Senior Deep Learning Performance Architect - LPU

at Nvidia
📍 World
📍 Canada
📍 United States
USD 152,000-287,500 per year
SENIOR
✅ Remote ✅ Hybrid

Used Tools & Technologies

Not specified

Required Skills & Competences

Python @ 4 Algorithms @ 4 Machine Learning @ 7 Mathematics @ 6 LLM @ 4 CUDA @ 3 GPU @ 4 Deep Learning @ 4 AI @ 4 Profiling @ 4 HPC @ 3

Details

We are looking for a Senior Deep Learning Performance Architect to join a team focused on pushing AI inference performance boundaries through hardware-software co-design.

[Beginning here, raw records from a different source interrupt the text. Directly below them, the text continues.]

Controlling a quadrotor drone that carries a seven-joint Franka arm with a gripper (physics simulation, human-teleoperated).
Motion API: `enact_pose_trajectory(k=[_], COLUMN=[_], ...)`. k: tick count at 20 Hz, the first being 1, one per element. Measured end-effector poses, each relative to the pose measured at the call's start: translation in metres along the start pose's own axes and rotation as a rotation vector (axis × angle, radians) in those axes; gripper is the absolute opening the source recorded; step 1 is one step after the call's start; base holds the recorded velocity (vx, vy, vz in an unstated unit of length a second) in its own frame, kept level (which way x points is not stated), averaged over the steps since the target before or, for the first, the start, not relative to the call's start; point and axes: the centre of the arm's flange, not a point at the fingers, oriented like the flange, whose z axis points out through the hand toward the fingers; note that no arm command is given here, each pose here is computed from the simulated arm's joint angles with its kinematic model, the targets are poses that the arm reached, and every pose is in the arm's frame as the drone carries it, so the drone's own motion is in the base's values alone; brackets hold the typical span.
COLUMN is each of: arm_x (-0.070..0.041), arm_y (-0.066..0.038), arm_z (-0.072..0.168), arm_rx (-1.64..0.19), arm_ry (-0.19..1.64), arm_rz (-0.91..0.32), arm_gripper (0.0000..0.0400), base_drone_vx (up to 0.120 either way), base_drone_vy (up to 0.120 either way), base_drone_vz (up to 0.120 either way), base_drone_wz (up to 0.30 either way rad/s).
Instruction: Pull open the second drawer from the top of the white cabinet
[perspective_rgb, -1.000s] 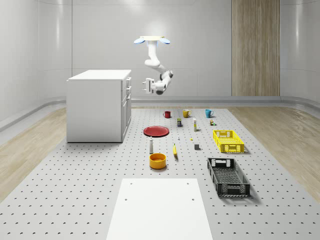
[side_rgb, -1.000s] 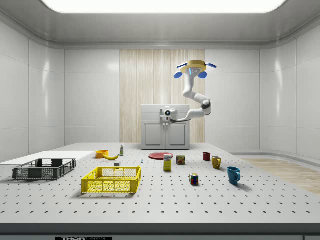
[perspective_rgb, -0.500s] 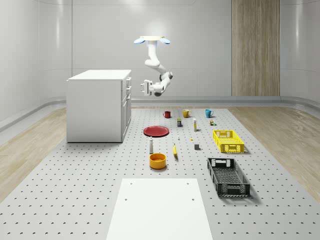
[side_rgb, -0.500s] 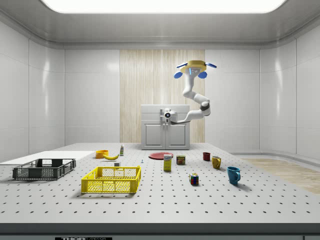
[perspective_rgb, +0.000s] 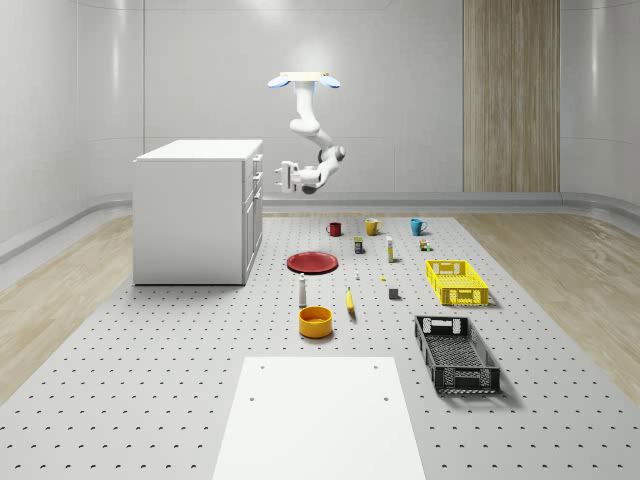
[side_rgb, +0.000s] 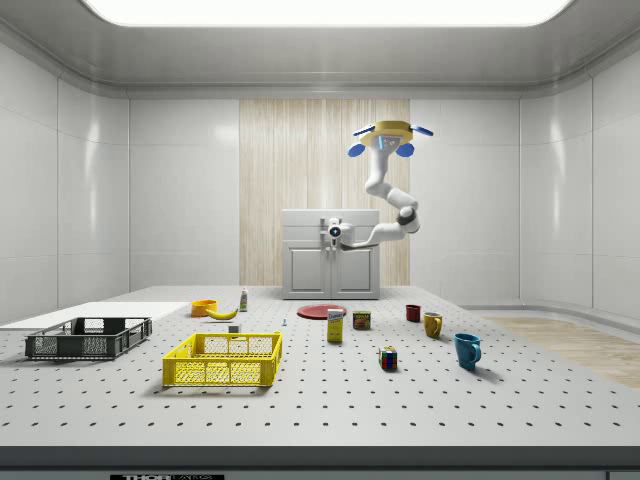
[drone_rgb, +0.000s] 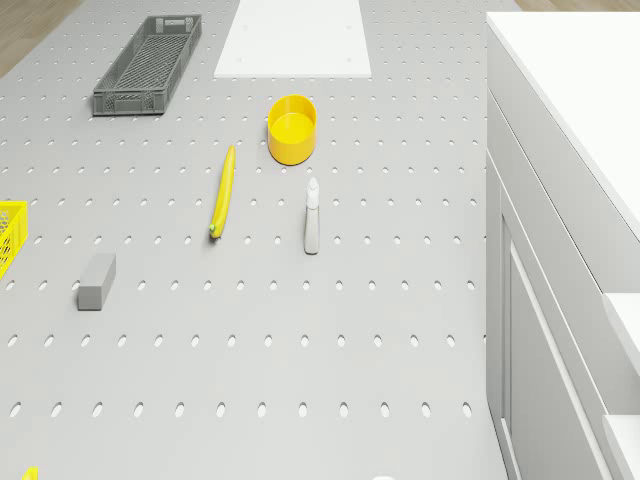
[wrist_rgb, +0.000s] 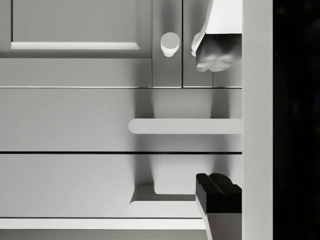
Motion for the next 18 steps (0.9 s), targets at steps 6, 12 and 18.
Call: enact_pose_trajectory(k=[6, 12, 18], arm_x=[-0.001, -0.001, 0.002], arm_y=[0.000, -0.001, 0.001], arm_z=[0.032, 0.057, 0.071], arm_rx=[0.000, 0.000, 0.000], arm_ry=[0.000, 0.000, -0.001], arm_rz=[0.000, 0.000, 0.000], arm_gripper=[0.0300, 0.0300, 0.0300], base_drone_vx=[0.000, 0.000, 0.000], base_drone_vy=[0.000, 0.000, 0.000], base_drone_vz=[0.000, 0.000, 0.000], base_drone_wz=[0.000, 0.000, 0.000])
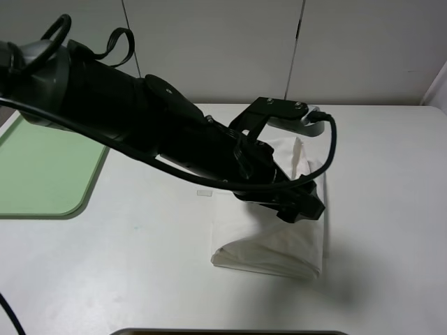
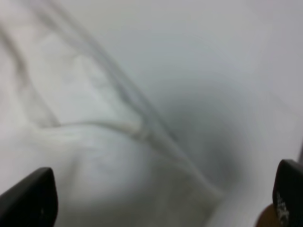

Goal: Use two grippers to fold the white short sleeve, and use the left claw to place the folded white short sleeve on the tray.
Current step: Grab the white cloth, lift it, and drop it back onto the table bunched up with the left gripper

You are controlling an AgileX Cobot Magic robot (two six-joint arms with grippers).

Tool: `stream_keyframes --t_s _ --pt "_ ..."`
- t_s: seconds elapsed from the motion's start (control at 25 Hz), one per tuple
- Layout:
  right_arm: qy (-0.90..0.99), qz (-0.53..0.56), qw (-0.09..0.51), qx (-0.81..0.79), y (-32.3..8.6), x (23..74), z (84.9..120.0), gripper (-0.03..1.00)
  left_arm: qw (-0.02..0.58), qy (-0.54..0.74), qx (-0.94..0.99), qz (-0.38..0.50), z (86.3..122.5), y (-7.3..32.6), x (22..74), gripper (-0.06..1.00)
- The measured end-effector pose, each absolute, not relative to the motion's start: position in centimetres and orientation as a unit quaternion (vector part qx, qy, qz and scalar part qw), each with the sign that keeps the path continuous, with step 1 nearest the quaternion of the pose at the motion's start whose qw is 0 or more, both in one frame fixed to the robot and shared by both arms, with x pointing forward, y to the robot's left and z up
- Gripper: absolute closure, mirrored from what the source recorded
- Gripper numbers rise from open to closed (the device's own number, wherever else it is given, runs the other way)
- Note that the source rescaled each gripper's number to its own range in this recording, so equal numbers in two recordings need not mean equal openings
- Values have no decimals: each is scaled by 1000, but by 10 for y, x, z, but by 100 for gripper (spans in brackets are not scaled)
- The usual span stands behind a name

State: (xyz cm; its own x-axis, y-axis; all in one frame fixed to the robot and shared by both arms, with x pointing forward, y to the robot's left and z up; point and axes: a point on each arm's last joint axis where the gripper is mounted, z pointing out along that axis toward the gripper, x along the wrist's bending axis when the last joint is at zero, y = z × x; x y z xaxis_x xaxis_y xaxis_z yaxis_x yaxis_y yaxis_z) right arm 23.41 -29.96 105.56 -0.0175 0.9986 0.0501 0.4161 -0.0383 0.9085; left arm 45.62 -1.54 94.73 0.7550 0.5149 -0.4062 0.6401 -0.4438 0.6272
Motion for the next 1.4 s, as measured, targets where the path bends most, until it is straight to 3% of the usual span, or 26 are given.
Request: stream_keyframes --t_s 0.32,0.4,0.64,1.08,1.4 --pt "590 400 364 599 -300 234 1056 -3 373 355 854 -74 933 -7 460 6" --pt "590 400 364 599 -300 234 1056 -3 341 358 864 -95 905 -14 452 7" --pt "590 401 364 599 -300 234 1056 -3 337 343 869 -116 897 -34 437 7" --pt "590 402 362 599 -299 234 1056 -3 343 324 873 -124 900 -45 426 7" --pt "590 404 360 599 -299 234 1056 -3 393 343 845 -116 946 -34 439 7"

This role will develop performance strategies, guide GPU architecture decisions, and lead AI efficiency innovation, with emphasis on modeling LLM performance and optimizing AI inference workloads.

Responsibilities

  • Design novel GPU and system architectures to advance AI inference performance and efficiency.
  • Construct, investigate, and test popular deep learning algorithms and applications.
  • Understand and analyze the relationship between hardware and software architectures and their influence on future algorithms and applications.
  • Build efficient power and performance models of the AI inference stack, capturing minimal but significant information to guide next-generation hardware architecture.
  • Collaborate across the company with software, research, and product teams to guide the direction of AI.

Requirements

  • MS or PhD in a relevant field (Computer Science, Electrical Engineering, Mathematics) or equivalent experience, with 5+ years of relevant experience.
  • Strong mathematical foundation in machine learning and deep learning.
  • Expert programming skills in C, C++, and/or Python.
  • Familiarity with GPU computing (CUDA or similar) and HPC stack (MPI, OpenMP).
  • Strong knowledge and coursework in computer architecture.

Ways to stand out

  • Background with systems-level performance modeling, profiling, and analysis.
  • Experience characterizing and modeling system-level performance, performing comparison studies, and documenting/publishing results.
  • Experience improving AI inference workloads by developing CUDA kernels or compilers for custom ASIC hardware.

Compensation & Benefits

  • Base salary ranges (location- and level-dependent):
    • Level 3: 152,000 USD - 241,500 USD per year
    • Level 4: 184,000 USD - 287,500 USD per year
  • Eligible for equity and company benefits.

Additional information

  • Work model: #LI-Hybrid (hybrid); job location lists United States, Canada, and Remote.
  • Applications accepted at least until March 16, 2026.
  • NVIDIA uses AI tools in its recruiting processes and is an equal opportunity employer committed to diversity.